### [EXERCISE]
Lines holding the word "camera" are the ones to copy from the data below.

────

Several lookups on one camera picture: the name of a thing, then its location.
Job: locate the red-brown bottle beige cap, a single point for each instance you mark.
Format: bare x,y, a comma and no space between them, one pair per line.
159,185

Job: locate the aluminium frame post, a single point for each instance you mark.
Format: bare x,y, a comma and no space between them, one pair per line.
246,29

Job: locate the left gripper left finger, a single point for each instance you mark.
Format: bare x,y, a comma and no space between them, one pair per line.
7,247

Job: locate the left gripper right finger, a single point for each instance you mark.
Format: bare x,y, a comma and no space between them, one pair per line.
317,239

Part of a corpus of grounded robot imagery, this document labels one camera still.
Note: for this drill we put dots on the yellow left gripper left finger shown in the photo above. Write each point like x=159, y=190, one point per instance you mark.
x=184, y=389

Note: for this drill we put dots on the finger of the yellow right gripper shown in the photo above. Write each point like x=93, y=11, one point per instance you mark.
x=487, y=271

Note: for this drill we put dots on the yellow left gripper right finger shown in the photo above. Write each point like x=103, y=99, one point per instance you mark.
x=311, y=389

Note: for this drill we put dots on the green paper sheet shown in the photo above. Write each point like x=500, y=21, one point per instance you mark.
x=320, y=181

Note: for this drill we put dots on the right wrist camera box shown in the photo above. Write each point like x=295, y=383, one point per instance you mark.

────

### [EXERCISE ANSWER]
Several lookups on one camera picture: the name of a thing, then its location.
Part of a corpus of grounded robot imagery, this document labels one camera still.
Note: for this drill we put dots on the right wrist camera box shown in the photo above. Write each point like x=295, y=383, one point per instance you mark.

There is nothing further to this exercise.